Data excerpts
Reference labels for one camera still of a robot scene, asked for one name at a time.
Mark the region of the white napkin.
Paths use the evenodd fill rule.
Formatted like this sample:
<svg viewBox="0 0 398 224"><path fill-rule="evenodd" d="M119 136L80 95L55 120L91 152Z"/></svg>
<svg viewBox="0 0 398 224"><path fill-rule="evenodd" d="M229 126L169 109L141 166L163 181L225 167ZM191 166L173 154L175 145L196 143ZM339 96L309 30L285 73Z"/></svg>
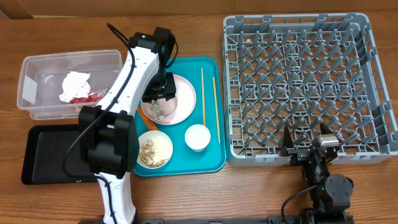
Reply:
<svg viewBox="0 0 398 224"><path fill-rule="evenodd" d="M91 90L89 78L89 73L68 73L62 83L63 93L59 95L60 101L69 103L75 98L87 98Z"/></svg>

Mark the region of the aluminium foil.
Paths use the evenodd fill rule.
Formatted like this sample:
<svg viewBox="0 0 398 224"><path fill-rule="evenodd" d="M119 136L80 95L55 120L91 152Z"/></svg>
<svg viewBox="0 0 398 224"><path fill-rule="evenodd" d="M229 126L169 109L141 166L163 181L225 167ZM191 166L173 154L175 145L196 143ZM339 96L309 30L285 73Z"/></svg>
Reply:
<svg viewBox="0 0 398 224"><path fill-rule="evenodd" d="M150 112L156 120L162 120L165 118L165 116L161 113L160 106L157 101L152 101L150 104Z"/></svg>

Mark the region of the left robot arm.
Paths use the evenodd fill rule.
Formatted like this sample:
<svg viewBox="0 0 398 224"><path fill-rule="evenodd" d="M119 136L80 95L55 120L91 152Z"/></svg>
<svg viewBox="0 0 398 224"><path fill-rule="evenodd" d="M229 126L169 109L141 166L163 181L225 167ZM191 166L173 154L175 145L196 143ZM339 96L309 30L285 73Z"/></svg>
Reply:
<svg viewBox="0 0 398 224"><path fill-rule="evenodd" d="M102 223L134 223L130 177L139 155L134 115L140 102L171 100L176 86L167 72L178 54L171 30L137 32L127 38L111 24L110 31L127 47L126 61L110 90L96 106L78 115L81 159L98 181L104 204Z"/></svg>

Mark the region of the red snack wrapper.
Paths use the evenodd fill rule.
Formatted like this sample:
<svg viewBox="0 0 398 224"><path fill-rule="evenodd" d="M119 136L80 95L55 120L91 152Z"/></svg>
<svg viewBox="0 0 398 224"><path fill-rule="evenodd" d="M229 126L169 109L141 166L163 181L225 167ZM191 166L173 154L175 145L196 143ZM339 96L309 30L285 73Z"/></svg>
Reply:
<svg viewBox="0 0 398 224"><path fill-rule="evenodd" d="M70 104L79 104L79 103L98 102L105 96L106 93L107 93L107 89L93 91L93 92L90 92L87 97L74 98L74 99L70 100L69 103Z"/></svg>

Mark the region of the peanut shells and rice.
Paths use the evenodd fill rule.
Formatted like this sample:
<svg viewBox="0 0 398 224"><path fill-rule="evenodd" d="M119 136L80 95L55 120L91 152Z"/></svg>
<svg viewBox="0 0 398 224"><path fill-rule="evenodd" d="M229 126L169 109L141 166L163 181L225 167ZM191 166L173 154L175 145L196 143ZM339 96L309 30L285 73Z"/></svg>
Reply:
<svg viewBox="0 0 398 224"><path fill-rule="evenodd" d="M161 142L159 138L150 138L141 146L139 158L147 166L160 167L169 158L168 150L161 148Z"/></svg>

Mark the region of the white bowl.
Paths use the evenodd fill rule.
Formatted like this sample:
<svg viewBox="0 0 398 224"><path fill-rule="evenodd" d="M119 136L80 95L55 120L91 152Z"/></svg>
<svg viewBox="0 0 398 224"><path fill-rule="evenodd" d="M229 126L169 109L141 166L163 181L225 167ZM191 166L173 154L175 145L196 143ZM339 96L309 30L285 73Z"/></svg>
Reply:
<svg viewBox="0 0 398 224"><path fill-rule="evenodd" d="M148 131L139 137L137 163L146 169L159 169L171 159L173 144L161 131Z"/></svg>

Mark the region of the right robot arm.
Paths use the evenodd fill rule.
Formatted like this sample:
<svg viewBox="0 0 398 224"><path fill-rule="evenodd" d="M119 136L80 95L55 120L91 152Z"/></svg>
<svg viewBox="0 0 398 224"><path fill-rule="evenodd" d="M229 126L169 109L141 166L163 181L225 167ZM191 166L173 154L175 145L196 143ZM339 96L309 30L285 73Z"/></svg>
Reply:
<svg viewBox="0 0 398 224"><path fill-rule="evenodd" d="M308 147L296 149L289 128L284 127L281 154L290 157L291 166L302 167L308 187L283 202L281 219L284 223L354 224L353 217L345 212L350 207L354 183L341 174L331 174L327 167L328 162L337 158L342 142L325 123L320 123L320 131ZM310 194L312 208L303 209L296 217L287 217L286 205L305 193Z"/></svg>

Task to carry out:
The lines above that hold "white" are the result; show every one of them.

Response:
Mark the region of the white napkin.
Mark the region of the white bowl.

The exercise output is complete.